Hyped up on Mcdonald's Ice Coffee reading quotes

So its like 3:11 am and yea like the title says i drank mcdonalds coffee trying to stay up to try and finish my stupid mid term study guide. ive finished 11/33 topics....yea! my wrist are killing me crackin every time they move. So i decided to stop typing my study guide and haha type here...weird huh?

anyways i was reading random quotes....about life, love, happiness. I felt like i needed something. I feel like i need something fulfilling but at the same time i dont know what it is. Its like an itch u want to scratch but u cant. so here goes my random thoughts...

I hung out with michelle the other day which was nice and i saw her phone and she texted the other guy without thinking about the consequences. When i found out that she did that...i had to realize something. I dont control her and she can do whatever she wants. I think she texted him about how he needs to watch this movie or something and thats what they have in common. Its like that was the person she thought about first especially with the movies and who knows what else. If thats the person that she turns too, then thats ok. i told her just do whatever you want to do without thinking about my feelings. I asked her if she texted him today and she said yea. i asked how u felt about texting him.
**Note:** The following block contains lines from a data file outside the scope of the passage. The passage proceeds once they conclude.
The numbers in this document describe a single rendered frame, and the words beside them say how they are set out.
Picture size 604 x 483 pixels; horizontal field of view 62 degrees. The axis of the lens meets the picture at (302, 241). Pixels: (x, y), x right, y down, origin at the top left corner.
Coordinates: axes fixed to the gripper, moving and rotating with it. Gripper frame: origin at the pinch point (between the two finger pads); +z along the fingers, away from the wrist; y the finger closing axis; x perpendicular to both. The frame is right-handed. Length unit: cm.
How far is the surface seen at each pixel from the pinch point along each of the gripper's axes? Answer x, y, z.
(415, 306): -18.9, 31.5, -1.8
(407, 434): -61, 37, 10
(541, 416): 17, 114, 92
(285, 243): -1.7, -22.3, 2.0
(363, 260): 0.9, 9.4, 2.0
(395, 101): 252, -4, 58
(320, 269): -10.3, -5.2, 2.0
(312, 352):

She said it felt weird. haha i thot it felt weird because she wouldnt know how i would feel about it. She said because she wasnt use to it...i was holding her back. haha and im done with that. You have my blessing to go out with him and text him and call him late night or whatever. Im totally fine with it. If we are meant to be together in the future, then we are. If you were meant to be with him, then thats fine. I never realized that i was kind of holding you back. i should of known that when it was hard to let him go just as a friend i shouldnt have made you choose. I know that you fight for your friends and thats who you are......another quality that i love about you. your going to do what you want because you want to do it. Its your life and you dont need to be told what to do. I still love u and Im totally fine with it.
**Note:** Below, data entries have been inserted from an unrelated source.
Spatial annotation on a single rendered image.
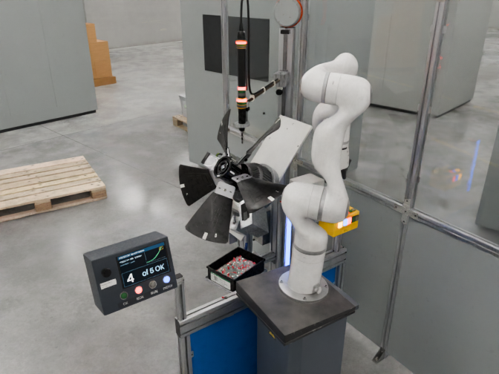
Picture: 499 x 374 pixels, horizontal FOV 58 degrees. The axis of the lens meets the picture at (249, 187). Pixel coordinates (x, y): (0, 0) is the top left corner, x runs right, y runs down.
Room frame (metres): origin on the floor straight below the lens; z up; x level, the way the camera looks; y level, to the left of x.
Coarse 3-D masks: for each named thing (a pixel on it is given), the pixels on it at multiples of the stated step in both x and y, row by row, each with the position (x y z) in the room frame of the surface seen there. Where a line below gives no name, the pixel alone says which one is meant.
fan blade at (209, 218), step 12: (204, 204) 1.93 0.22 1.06; (216, 204) 1.92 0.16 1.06; (228, 204) 1.93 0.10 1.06; (192, 216) 1.90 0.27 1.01; (204, 216) 1.89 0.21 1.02; (216, 216) 1.89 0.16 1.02; (228, 216) 1.89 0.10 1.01; (192, 228) 1.87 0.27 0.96; (204, 228) 1.85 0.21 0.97; (216, 228) 1.85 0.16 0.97; (228, 228) 1.85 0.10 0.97; (216, 240) 1.81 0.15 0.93; (228, 240) 1.80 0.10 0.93
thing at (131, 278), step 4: (124, 272) 1.20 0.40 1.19; (128, 272) 1.20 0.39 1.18; (132, 272) 1.21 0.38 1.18; (136, 272) 1.21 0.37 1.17; (124, 276) 1.19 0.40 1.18; (128, 276) 1.20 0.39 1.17; (132, 276) 1.20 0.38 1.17; (136, 276) 1.21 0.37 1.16; (124, 280) 1.19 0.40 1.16; (128, 280) 1.19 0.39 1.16; (132, 280) 1.20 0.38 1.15; (136, 280) 1.21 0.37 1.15; (124, 284) 1.18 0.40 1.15; (128, 284) 1.19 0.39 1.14; (132, 284) 1.20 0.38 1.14
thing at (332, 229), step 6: (348, 216) 1.80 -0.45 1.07; (324, 222) 1.80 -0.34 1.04; (342, 222) 1.78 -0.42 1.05; (354, 222) 1.82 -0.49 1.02; (324, 228) 1.79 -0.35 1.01; (330, 228) 1.76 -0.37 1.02; (336, 228) 1.76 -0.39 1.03; (342, 228) 1.78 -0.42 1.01; (348, 228) 1.80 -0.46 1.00; (354, 228) 1.83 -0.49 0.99; (330, 234) 1.76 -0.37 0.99; (336, 234) 1.76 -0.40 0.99
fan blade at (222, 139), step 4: (228, 112) 2.27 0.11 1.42; (224, 116) 2.31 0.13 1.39; (228, 116) 2.25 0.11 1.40; (224, 120) 2.29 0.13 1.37; (228, 120) 2.22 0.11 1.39; (224, 124) 2.26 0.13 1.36; (220, 128) 2.34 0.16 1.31; (224, 128) 2.24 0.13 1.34; (224, 132) 2.22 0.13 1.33; (220, 136) 2.32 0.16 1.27; (224, 136) 2.21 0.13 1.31; (220, 140) 2.32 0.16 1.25; (224, 140) 2.20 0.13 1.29; (224, 144) 2.19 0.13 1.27; (224, 148) 2.21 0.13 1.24; (224, 152) 2.23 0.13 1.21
I think im starting to feel much better. haha still on my way up tho


perfection...something that i will never achieve. As a son, a friend, and especially a boyfriend( especially this one. I need to work on that and i know what i have to do) because i have my flaws and i mess up in alot of ways. Thats what makes us human. What if we finally reach our "perfection"? Then what....what else is there to strive for?


i need to start playing piano again.

Heres some quotes


"The happiness of life is made up of minute fractions—the little soon-forgotten charities of a kiss, a smile, a kind look, a heartfelt compliment in the disguise of a playful raillery, and the countless other infinitessimals of pleasurable thought and genial feeling."

"Problems in relationships occur because each person is concentrating on what is missing in the other person."

"The mind that is anxious about future events is miserable"

"If you love something, set it free. If it comes back, it was, and always will be yours. If it never
returns, it was never yours to begin with".